Workplace strategy consultancy, Meta5 Group, predicts smaller office spaces and flexibility within the workplace post Covid-19.
Flexibility within the workplace has been a hot topic of conversation over the last month, particularly with Prime Minister Jacinda Ardern encouraging businesses to discuss a four day work week. If the future consists of activity-based-working combined with work from home policies, real estate requirements can be reduced by 30 to 50 percent.
Workplace strategy director of Meta5 Group New Zealand, Christian Pistauer, says economic pressure combined with demand for flexibility and digitisation will push the workplace into a different direction.
“Businesses will be reducin their physical footprint and look to invest in technology solutions to build and maintain culture and enable felxible working practices.
“As many have come to realise, the office does provide a valuable space for collaboration as well as intangibles such as socialising and bond-building. The office will become a hub, a place that employees choose to go to fulfill a certain type of work.”
Mega5 believe an average office of 1,200sqm rentable office space with around 100 employees will be reduced to 600-700sqm in coming years to save on significant costs. Pistauer says while Covid-19 has caused a lot of stress and difficult decisions, not all the mid to long term changes are negative.
“For most businesses, the coming year will not be a process of simply returning to how things were, but will involve selecting the positive aspects of what has been learned in the enforced shift to flexible working.”
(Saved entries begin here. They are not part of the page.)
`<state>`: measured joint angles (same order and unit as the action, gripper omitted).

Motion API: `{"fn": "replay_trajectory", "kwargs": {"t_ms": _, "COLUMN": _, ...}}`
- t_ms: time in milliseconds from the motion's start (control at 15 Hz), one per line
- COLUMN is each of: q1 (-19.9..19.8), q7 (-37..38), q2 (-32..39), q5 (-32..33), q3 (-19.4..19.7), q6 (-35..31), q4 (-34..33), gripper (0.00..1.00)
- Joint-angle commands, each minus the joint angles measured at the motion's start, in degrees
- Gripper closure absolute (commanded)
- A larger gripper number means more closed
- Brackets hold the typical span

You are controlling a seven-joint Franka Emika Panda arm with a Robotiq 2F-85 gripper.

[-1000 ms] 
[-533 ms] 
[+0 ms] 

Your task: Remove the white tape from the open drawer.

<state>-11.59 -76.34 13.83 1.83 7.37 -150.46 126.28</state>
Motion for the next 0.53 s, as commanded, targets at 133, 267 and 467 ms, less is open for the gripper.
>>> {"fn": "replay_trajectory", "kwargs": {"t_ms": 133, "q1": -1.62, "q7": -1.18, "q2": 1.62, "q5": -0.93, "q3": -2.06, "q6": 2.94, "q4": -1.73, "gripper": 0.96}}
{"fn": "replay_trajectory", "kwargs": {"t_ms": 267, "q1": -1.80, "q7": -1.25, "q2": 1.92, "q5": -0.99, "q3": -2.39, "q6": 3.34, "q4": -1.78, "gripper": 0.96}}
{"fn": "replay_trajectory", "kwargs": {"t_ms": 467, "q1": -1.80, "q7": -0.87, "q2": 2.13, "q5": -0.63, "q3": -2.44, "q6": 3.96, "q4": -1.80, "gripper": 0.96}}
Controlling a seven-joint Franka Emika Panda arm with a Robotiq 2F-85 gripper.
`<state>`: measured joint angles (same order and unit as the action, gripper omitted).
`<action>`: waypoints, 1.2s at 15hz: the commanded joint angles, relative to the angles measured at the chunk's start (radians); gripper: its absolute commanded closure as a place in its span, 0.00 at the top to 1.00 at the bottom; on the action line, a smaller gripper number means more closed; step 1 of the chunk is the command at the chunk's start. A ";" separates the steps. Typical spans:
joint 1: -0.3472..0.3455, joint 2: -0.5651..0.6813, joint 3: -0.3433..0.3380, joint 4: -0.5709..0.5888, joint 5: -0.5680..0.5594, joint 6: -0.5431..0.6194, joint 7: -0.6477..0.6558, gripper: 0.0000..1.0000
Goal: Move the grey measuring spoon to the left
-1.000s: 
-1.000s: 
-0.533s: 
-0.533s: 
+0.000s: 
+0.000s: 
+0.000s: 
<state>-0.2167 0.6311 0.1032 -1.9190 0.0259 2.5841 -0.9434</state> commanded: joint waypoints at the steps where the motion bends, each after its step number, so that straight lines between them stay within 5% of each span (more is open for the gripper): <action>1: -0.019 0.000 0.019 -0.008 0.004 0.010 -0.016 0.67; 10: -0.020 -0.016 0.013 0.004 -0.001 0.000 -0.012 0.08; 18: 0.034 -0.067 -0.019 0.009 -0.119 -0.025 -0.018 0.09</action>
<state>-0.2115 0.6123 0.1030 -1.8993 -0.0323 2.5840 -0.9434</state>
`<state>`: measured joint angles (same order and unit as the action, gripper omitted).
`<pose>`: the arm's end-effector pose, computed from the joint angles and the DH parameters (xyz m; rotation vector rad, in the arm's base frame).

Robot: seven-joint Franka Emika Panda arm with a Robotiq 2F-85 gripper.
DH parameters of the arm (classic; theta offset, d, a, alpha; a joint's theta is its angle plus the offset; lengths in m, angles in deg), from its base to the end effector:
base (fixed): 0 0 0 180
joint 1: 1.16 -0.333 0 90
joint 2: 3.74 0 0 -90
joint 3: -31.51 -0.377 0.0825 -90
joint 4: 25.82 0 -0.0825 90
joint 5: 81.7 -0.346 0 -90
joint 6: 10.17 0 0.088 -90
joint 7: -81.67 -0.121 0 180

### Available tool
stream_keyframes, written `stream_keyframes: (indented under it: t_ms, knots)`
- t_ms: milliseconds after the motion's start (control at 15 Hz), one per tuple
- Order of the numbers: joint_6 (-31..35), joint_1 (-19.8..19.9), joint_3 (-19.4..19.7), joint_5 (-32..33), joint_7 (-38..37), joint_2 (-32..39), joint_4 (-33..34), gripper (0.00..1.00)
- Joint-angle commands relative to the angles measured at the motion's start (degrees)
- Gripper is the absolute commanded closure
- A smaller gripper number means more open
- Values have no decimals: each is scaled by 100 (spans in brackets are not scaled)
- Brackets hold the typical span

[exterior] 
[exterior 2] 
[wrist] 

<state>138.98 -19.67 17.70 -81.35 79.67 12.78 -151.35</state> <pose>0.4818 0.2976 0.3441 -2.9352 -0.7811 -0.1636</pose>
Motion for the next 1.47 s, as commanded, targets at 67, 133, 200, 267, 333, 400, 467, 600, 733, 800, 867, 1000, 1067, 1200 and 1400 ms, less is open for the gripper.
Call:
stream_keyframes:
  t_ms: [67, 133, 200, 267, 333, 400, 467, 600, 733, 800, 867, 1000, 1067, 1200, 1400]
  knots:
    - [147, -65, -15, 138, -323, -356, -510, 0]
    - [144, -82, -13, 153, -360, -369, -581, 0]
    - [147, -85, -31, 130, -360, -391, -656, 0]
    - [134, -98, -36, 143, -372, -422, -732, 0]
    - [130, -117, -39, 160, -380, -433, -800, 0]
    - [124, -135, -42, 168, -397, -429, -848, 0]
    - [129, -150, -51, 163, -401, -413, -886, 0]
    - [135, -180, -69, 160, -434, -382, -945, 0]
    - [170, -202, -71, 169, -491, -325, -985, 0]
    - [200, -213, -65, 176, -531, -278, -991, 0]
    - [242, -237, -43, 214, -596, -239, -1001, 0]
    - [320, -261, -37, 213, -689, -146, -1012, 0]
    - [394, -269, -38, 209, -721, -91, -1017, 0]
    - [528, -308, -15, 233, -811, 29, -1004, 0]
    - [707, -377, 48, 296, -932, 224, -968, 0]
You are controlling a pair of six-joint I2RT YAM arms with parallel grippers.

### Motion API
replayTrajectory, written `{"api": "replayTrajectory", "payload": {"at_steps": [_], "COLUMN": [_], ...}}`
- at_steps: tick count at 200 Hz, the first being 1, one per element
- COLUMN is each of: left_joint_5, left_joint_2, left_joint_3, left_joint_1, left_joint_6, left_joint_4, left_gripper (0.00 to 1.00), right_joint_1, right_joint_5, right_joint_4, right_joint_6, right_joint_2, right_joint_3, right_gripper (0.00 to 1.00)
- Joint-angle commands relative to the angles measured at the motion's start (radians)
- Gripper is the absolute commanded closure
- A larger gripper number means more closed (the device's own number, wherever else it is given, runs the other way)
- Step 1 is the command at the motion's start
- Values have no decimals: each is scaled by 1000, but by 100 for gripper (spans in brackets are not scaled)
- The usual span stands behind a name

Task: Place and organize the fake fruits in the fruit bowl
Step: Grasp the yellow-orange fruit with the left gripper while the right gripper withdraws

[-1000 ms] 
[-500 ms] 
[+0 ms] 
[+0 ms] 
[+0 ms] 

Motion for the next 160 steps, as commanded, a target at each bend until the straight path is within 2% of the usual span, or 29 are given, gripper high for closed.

In today’s world, it has been proven that employees can work in more than one place in order to carry out their role. Looking forward, it will be important for employers to implement modern work from home policies and activity-based-working in their new models of working.
Pistauer says there will be a rise in flexibility in the workplace, which will be smarter and better managed than what we are used to. He discusses four layers of flexibility, including flexibility in place, flexibility in the role, flexibility in time, and flexibility in leave.
“Job sharing, part time, working and employing contractors are likely to become more common in the coming years. A good flexible working policy will also make provisions for allowing more unpaid leave to be taken, and will be more lenient with regards holiday transfer and time in lieu.
To assist a flexible workplace, there will be a significant push for businesses to move from paper-based storage to iCloud facilities. Pistauer explains video conference rooms and personalised equipment will become a necessity which will be an area of increased spending however an investment in the long run.
“We have been measuring the success of workplace transformations since 2012. In our experience there is a significant difference in how successfully organisations adapt to the transition to a more modern way of working.”
“Some take to it instantly, increasing productivity and reducing costs, all the while reporting increased employee satisfaction. Others struggle with the change, and experience the opposite results.”